A heroine to make the blood run cold

the book:

Alys, Always by Harriet Lane

published 2012 





[the narrator, Frances, is insinuating herself into a family of privileged Londoners; she has been invited to meet Polly, the daughter of the family, at an upmarket café-restaurant]

The place is full, and even though most of the people present are conducting business, there’s something sparkly and frivolous in the air. The atmosphere crackles with gossip and speculation. And cash. The place is full of cash.

Little groups of women in proper jewellery, drinking Bloody Marys. A captain of industry joking with a newspaper proprietor. A film star in shorts and heavy stubble sitting alone, eating an omelette and pencilling his way through a pile of notes…

Polly, seated at a table in the central circle, reaches over to kiss me hello. She looks different again today, a little Nouvelle Vague in a beanie and tight striped jersey, with lots of eyeliner, but I’m realizing this is part of her look: she can take it in any direction, at will.


observations: Frances is about to get dumped with the bill here, but will feel it is well worth it (even though she copied Polly’s order of muesli rather than choosing the eggs Benedict she would have preferred).
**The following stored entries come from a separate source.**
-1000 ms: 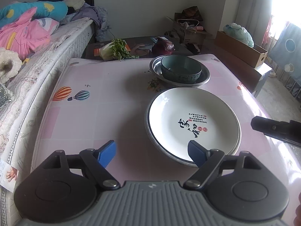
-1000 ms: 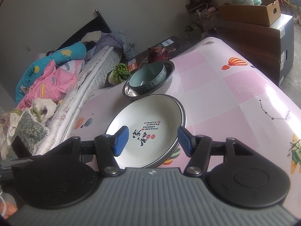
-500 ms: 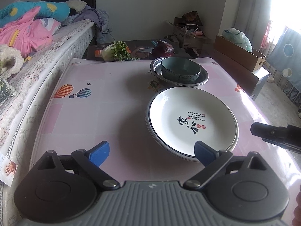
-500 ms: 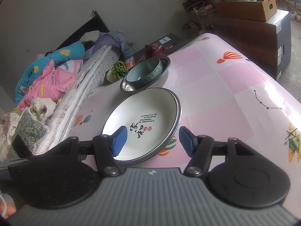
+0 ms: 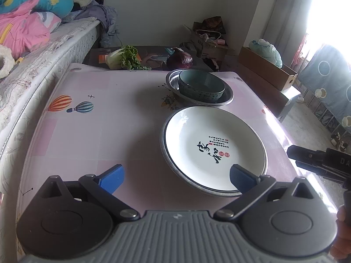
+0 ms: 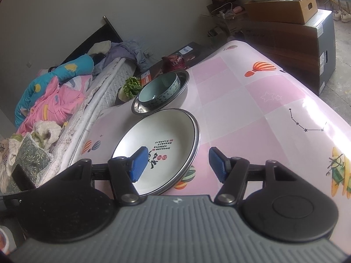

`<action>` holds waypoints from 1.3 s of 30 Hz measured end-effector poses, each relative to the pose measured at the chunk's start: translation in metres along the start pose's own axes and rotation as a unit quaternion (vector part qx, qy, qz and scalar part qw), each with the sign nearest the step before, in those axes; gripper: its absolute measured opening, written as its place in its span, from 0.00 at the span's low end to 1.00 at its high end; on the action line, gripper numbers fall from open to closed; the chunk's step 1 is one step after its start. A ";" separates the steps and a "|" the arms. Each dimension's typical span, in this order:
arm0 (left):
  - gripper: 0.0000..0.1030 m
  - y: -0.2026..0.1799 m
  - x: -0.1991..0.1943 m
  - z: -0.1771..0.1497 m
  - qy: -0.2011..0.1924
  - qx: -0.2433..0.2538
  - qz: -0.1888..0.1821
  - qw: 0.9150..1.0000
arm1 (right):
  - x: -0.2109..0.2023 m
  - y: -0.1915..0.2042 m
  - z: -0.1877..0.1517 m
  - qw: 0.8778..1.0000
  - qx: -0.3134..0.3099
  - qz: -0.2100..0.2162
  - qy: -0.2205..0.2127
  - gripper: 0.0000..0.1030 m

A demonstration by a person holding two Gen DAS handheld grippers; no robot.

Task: Organize plates and bowls
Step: 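Move both grippers to the rim of the small steel bowl holding the green bowl, then close both grippers on the small steel bowl rim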

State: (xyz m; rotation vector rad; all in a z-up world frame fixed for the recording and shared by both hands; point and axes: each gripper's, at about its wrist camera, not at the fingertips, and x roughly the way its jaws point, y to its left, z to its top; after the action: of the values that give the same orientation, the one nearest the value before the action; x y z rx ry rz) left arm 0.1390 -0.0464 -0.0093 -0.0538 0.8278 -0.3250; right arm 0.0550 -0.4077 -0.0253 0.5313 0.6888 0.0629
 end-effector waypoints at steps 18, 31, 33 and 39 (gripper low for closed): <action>0.99 0.018 0.079 0.097 -0.039 -0.004 0.007 0.999 | 0.085 -0.019 0.103 0.999 -0.030 0.002 0.019 0.57; 0.49 0.032 0.174 0.153 0.039 -0.047 -0.011 0.998 | 0.194 -0.028 0.162 0.997 -0.015 0.010 0.081 0.34; 0.43 0.031 0.182 0.155 0.048 -0.048 -0.006 0.998 | 0.205 -0.030 0.165 0.996 -0.009 0.013 0.092 0.31; 0.34 0.033 0.202 0.158 0.076 -0.063 -0.005 0.995 | 0.228 -0.024 0.164 0.993 -0.009 0.024 0.114 0.25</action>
State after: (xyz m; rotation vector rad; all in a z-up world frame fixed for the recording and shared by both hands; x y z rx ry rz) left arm 0.3903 -0.0889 -0.0527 -0.1525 0.9985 -0.2879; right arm 0.3311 -0.4505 -0.0658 0.5281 0.8983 0.1775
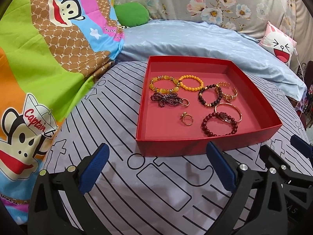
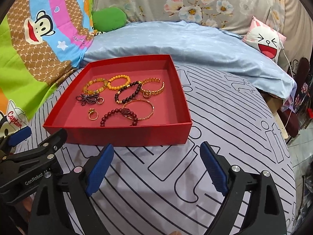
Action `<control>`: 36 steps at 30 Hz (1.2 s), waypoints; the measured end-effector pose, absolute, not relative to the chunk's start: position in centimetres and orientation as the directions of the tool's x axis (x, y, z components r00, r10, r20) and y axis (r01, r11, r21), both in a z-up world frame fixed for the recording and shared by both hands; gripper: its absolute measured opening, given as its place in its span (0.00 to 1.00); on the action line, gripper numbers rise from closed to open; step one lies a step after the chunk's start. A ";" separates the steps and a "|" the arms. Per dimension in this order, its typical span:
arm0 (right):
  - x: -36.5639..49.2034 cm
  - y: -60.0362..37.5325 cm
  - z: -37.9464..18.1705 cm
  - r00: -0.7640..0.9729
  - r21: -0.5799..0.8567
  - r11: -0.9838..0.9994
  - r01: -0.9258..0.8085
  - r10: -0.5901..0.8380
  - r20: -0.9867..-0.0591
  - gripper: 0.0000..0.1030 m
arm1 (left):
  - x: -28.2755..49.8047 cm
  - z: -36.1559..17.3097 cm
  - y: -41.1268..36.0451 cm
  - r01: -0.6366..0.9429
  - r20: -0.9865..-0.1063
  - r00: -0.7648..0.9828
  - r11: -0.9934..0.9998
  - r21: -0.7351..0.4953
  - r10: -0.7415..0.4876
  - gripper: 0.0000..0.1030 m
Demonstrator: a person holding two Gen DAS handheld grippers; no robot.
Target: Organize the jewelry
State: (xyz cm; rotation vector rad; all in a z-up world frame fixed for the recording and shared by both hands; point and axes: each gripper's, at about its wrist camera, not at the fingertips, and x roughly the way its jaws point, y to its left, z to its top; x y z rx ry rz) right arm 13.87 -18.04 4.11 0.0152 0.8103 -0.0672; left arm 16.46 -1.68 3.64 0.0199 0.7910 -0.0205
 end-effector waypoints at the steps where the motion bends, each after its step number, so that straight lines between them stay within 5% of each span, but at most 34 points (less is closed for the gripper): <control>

She encounters the family – rich, well-connected, the father a prize-winning author – by chance, and builds on the connection thoroughly, efficiently and patiently. At the start of the book she is quiet, unnoticed, put-upon. By the end she is very different. All this is described beautifully by Harriet Lane, cleverly, subtly, and as insinuatingly as Frances could ever be. She is shown as being completely ruthless and hard-headed (and hard-hearted) and yet it is difficult to have any sympathy for the family she fixes on. It is much easier to go along with Frances and her wiles, faced as she is with a world full of entitlement and privilege easing the path of everyone except her. The reader tends to think that she and the family deserve each other – a sign of the author’s brilliance. It’s a debut novel, though you wouldn’t think so, so assured and perfectly constructed is it. Can’t wait to see what she will do next…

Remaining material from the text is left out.